Re: [ontolog-forum] Types of Formal (logical) Definitions inontology

[Alex Shkotin <alex.shkotin@xxxxxxxxx>]

Henson,

HG:

"Benzene is a good example test case for an ontology language. The idea is to give an axiom set in a logic for the class of benzene molecules.  Then use automated reasoning answer questions about the structure of benzene molecules. For example, one would like to ask in the ontology language the question “whether any benzene molecule has a carbon ring? “... Reasoning on DL axiom sets cannot answer this question correctly..."

But there is another equivalent question, I think DL-ed:  “whether any benzene molecule has a carbon ring with length <13?“ 

HG:

"However, one can give first order axioms for Benzene which constrain all the models to consist of molecules which only have the correct shape.  This is not a trivial result."

I am sure that Benzene definition is DL-ed too. I am just wating for experts answer. It's summer you know.

​​

Alex

2014-07-10 4:31 GMT+04:00 henson <henson.graves@xxxxxxxxxxx>:

Indeed category theory is a mathematical formalism which is being used for ontology, even in cases where the users are unaware of it. The reasons are straight forward. A category is really a directed graph with a path composition operation and possibly other language constructions. Many applications in science and engineering make heavy use of directed graphs, including John’s bridge example in more ways than one.

Benzene is a good example test case for an ontology language. The idea is to give an axiom set in a logic for the class of benzene molecules.  Then use automated reasoning answer questions about the structure of benzene molecules. For example, one would like to ask in the ontology language the question “whether any benzene molecule has a carbon ring? “ Automated reasoning can give the correct answer only when all of the benzene molecules in any valid interpretation have the structure such as is shown in the diagram :
image: http://media1.picsearch.com/is?8Pu5G3VX2yKV0e-u-4aq4q12Q8DGv_UKZslfRR_RSLM&height=254
Reasoning on DL axiom sets cannot answer this question correctly, as the DL axioms will always have a tree structured model which does not conform to this picture. Remember, the diagram and the axiom set are description templates, rather than descriptions of a specific molecule.

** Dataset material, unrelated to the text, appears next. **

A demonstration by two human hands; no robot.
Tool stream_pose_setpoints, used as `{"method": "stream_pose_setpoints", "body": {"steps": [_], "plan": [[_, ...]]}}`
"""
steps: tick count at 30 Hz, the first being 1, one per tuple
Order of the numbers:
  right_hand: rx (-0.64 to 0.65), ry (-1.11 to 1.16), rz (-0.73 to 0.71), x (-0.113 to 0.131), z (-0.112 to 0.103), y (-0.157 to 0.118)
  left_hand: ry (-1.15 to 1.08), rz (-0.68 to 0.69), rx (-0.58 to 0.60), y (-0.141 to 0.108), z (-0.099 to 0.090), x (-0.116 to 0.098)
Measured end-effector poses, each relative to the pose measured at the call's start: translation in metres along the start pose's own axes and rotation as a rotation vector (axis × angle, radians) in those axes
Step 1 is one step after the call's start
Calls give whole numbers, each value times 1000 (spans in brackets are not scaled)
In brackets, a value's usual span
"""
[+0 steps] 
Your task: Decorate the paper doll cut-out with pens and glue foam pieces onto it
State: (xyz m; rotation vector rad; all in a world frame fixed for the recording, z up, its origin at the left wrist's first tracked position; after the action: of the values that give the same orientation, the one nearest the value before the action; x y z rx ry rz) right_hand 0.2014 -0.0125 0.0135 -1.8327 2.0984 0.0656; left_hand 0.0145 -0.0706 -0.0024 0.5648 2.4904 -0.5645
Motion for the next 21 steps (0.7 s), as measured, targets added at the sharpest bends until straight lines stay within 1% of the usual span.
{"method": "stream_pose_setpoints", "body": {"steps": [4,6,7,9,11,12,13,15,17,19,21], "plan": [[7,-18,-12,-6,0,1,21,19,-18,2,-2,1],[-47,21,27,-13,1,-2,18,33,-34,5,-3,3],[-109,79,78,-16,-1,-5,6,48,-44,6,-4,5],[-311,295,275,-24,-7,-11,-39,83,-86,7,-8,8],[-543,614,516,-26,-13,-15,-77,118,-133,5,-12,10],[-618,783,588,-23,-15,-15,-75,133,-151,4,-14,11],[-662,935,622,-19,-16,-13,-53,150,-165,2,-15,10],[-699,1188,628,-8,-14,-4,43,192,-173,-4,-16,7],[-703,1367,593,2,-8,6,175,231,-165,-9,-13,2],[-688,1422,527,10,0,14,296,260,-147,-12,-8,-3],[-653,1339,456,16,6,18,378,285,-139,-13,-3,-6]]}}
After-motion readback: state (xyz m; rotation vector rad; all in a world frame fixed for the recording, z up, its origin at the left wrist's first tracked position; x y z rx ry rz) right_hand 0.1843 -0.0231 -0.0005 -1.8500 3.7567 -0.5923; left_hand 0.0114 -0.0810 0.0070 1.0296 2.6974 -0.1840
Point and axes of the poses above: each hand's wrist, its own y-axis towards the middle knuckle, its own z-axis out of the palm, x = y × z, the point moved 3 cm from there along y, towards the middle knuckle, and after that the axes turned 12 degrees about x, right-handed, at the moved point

However, one can give first order axioms for Benzene which constrain all the models to consist of molecules which only have the correct shape.  This is not a trivial result. I repeat the comment that  approach separates the logical language used to express the axioms from the logic’s term language which is the ontology language.  The logical langauge is classical first order, the term language may or may not be classical

A category theory can be used as an ontology language by giving FOL axioms for the language constructions such as path composition. One needs a bit more ontology language constructions than a directed graph for this example, but not a lot.  The axioms use two sorts, nodes and arrows. I will call them types and maps. A category theory person would call them objects and maps. Some of this was noted in some of the earlier exchanges with Alex. The axioms for composition are of course partial, as has been commented on before. But as the conditions for composition to be well defined are decidable, there really is no problem with proof theory or model theory.

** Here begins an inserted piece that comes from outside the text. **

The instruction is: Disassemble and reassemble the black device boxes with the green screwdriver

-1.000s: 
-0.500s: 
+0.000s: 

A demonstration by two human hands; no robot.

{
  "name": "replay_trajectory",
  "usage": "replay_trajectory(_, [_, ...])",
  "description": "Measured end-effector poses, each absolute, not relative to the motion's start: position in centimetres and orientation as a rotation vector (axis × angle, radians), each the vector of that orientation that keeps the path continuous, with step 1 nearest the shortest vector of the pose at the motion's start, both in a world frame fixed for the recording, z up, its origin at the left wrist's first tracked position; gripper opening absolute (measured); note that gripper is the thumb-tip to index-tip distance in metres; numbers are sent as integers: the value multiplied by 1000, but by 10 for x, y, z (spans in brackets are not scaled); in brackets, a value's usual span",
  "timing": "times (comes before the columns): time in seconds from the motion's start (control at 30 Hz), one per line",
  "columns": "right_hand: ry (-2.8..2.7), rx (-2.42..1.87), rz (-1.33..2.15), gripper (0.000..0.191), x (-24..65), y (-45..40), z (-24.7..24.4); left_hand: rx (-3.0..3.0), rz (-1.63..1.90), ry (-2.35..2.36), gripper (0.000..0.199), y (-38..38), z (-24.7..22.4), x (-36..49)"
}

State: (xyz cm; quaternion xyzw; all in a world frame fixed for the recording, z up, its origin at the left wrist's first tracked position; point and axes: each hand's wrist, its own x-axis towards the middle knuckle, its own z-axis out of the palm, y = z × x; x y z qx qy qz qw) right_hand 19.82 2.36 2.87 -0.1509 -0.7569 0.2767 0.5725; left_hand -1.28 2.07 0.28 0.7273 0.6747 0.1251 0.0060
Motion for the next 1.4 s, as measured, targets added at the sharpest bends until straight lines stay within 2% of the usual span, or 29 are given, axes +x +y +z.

The axioms for a category or directed graph with path composition can be found in the Lambek and Scott book in the early pages. Of course a category can be very large, but in engineering examples generally have finite models. For example  the benzene description with the right constructions generates a category which has a canonical minimal finite model which looks like the graphs one sees in Wikipedia.

With regard to whether predicates are viewed as a form of classification, I would say yes. But there is an important caveat. There are two logics involved. One is the logic in which the axiom set is expressed which is called the external logic. The other is that in  a category with additional structure such as a Cartesian close category or elementary topos, there is an internal logic. These frameworks have a type constant symbol Omega. An internal formula is a map q:X  → Omega. If Omega reduces to {true,false} then the internal logic looks like the external one. However, one can add truth value constants in addition to true:X →  Omega, and false:X  →  Omega such as maybe:X → Omega. Then one gets a non-traditional logic.  Type theory, and rule systems such as Hilog, use this device of  having an internal representation of higher order logic as terms within a first order presentation logic. The internal logic admits various generalization of classical logic.  The external predicates classify the terms, i.e., syntactic structures. The internal predicates classify things in the interpretation.  As an example of this idea, the external predicates allows one to deduce that “the gun shot hit the target = maybe”. The statement is an internal formulae and the equation is external.

I would modify John’s comment slightly. If you have to ask what it is from the viewpoint of ontology, the worst place to find out are standard text books on category theory. The reason for this is it is usually presented as a theory within set theory, rather than as a first order theory. Presenting topos theory as a theory within set theory obviates ability to serve as an ontology language.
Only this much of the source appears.